La sonde électronique est un faisceau de 5 à 10 nm qui doit être le plus fin et le plus droit possible. C'est pourquoi l'opération se passe dans un vide ultra poussé. L'énergie cinétique produite par le faisceau atteint l'échantillon, le pénètre et se transforme en énergie thermique. Cette dernière, souvent à très haute température, peut griller l'objet.

Il faut donc procéder avant l'opération, à la métallisation qui va alors servir de protection. On peut aussi ajouter un vernis d'argent entre la bête et le support afin d'éviter que ce dernier ne se charge et ne dévie le faisceau, le courant produit étant détourné vers la masse de l'appareil.

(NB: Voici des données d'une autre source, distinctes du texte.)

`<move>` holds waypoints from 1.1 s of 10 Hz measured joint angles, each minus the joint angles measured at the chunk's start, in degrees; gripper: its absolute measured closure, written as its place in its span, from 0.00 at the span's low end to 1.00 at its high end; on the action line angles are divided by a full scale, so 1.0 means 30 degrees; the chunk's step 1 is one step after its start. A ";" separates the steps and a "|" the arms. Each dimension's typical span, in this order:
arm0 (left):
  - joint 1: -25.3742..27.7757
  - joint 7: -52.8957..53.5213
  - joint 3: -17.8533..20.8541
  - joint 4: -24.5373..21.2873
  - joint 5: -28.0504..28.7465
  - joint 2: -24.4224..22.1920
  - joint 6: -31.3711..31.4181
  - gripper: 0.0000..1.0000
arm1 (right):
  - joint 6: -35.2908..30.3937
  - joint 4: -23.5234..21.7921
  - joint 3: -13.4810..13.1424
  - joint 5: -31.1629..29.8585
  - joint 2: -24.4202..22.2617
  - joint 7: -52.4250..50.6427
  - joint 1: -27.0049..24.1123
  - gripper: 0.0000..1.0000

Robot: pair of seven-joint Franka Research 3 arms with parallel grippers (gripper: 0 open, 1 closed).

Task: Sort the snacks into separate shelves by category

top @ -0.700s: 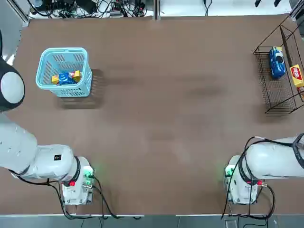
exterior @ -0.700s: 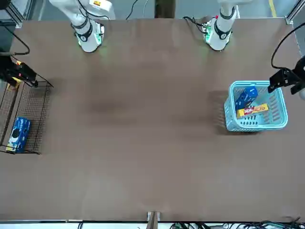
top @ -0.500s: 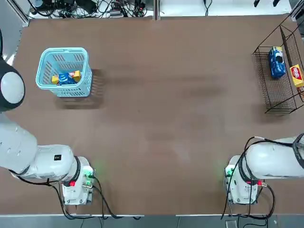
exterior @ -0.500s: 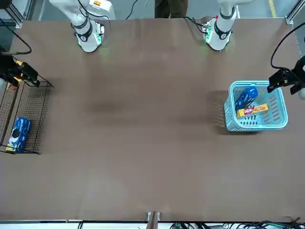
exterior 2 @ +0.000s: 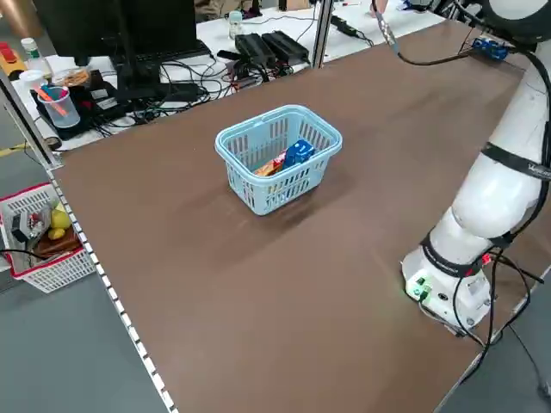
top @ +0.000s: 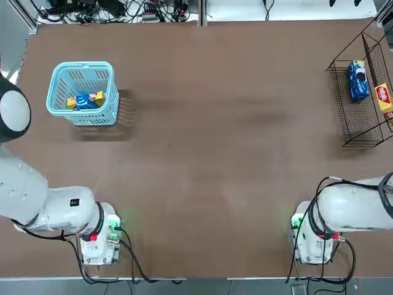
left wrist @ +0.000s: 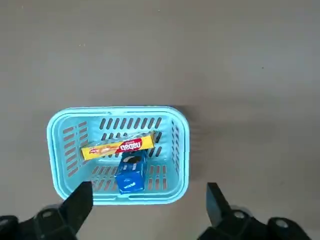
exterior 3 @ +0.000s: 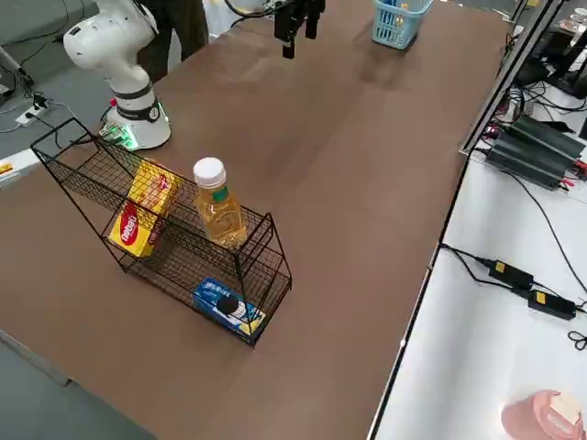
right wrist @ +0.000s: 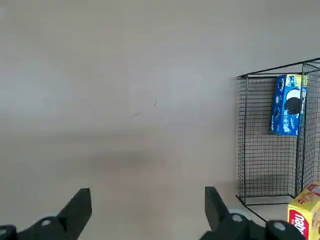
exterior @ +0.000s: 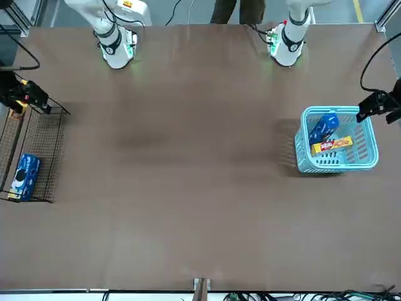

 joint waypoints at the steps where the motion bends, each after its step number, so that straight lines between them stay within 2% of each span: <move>1: 0.0380 0.0000 0.0017 -0.0309 -0.0073 0.0104 0.0011 0.00 | -0.0329 0.0073 -0.0080 0.0033 -0.0002 -0.0038 -0.0029 0.00; 3: 0.1099 0.0024 0.0032 -0.1504 -0.0259 0.0124 0.0754 0.00 | -0.0138 0.0127 -0.0115 0.0047 -0.0002 -0.0146 -0.0018 0.00; 5: 0.1145 0.0023 0.0006 -0.3422 -0.0260 -0.0018 0.2585 0.00 | 0.0179 0.0127 -0.0088 0.0047 -0.0001 -0.0160 -0.0010 0.00; 8: 0.1507 0.0022 0.0022 -0.7451 -0.0260 -0.1042 0.5871 0.00 | 0.1514 -0.0863 -0.0042 0.0052 0.0064 -0.0206 0.0045 0.00; 11: 0.1939 0.0016 0.0033 -1.2418 -0.0260 -0.2847 0.9694 0.00 | 0.1984 -0.1442 0.0012 0.0050 0.0088 -0.0239 0.0172 0.00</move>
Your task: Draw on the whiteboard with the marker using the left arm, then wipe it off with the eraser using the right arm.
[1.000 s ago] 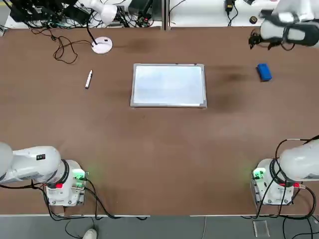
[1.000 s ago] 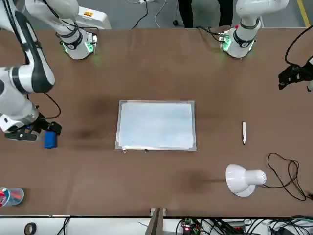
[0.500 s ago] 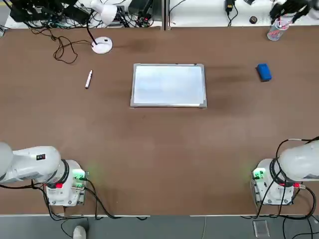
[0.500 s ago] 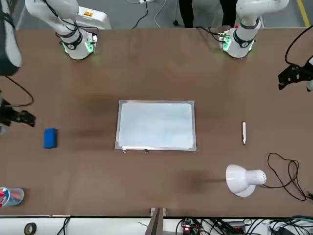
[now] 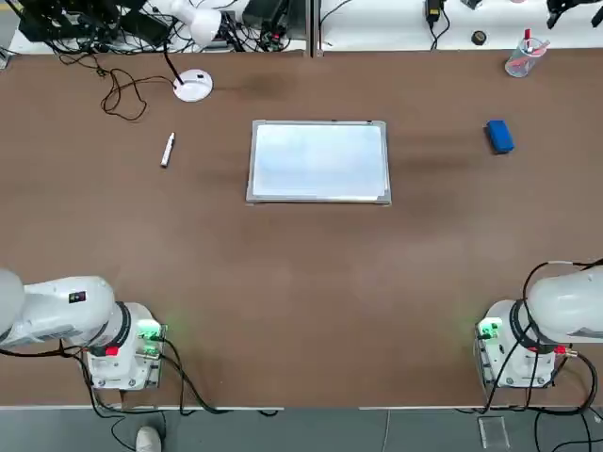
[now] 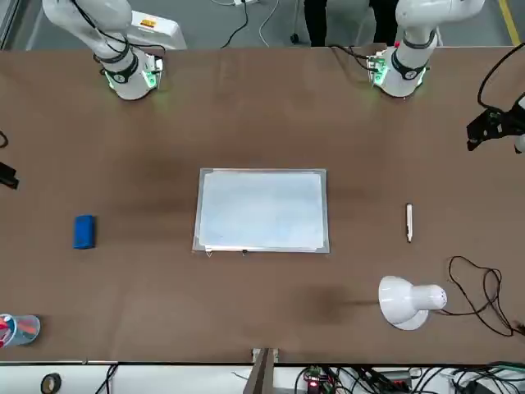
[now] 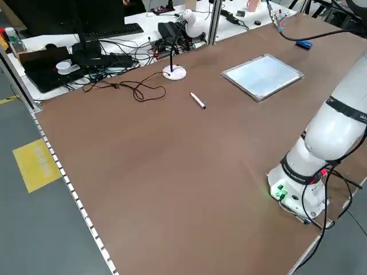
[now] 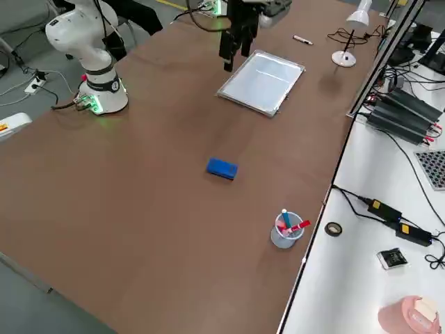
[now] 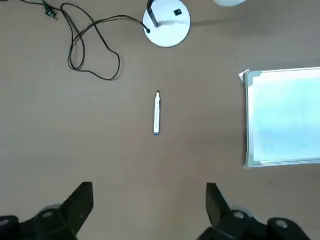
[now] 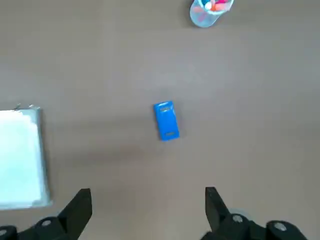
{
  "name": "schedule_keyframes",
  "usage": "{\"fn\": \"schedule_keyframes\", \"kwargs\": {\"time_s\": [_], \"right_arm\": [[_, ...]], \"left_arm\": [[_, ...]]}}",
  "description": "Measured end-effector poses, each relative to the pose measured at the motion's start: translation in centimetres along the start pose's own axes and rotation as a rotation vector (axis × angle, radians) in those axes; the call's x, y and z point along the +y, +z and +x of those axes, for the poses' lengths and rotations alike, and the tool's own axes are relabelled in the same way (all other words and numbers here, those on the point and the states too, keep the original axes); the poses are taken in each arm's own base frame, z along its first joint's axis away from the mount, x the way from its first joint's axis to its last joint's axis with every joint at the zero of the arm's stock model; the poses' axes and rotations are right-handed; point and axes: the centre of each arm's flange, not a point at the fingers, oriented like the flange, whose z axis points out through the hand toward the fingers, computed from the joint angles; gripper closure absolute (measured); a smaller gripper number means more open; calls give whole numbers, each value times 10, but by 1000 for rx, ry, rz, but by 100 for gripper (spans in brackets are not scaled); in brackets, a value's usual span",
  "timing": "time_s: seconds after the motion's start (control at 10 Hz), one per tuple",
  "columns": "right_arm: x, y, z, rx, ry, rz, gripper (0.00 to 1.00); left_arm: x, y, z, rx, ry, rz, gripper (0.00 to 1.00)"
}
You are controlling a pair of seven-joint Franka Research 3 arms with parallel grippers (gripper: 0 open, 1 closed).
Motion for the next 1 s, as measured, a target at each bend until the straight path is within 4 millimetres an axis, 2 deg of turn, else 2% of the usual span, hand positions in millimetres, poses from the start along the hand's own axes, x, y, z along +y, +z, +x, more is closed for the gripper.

Enfin, le résultat sur l'écran s'obtient à partir d'une émission rayonnante d'énergie libérée du corps de l'échantillon. Il en existe trois sortes :

- Les rayons X : ils permettent l'analyse quantitative et qualitative des atomes de l'échantillon ciblé.

- Les électrons rétro diffusés : ils renseignent sur la différence des numéros atomiques et permettent ainsi d'accentuer le contraste de l'image.

- Les électrons secondaires : ils sont utilisés au microscope électronique à balayage pour constituer l'image de l'échantillon car ce sont les seuls des trois rayons ou électrons à être attirés par le collecteur. Ils portent les informations de l'atome touché : en effet, plus cet atome a un faible numéro atomique, plus le faisceau sera capable de rentrer dans l'échantillon.

A l'écran, les différences de niveaux de gris sont caractéristiques de l'atome touché : on obtient une image claire, si son numéro atomique est fort, une image sombre, si son numéro atomique est faible.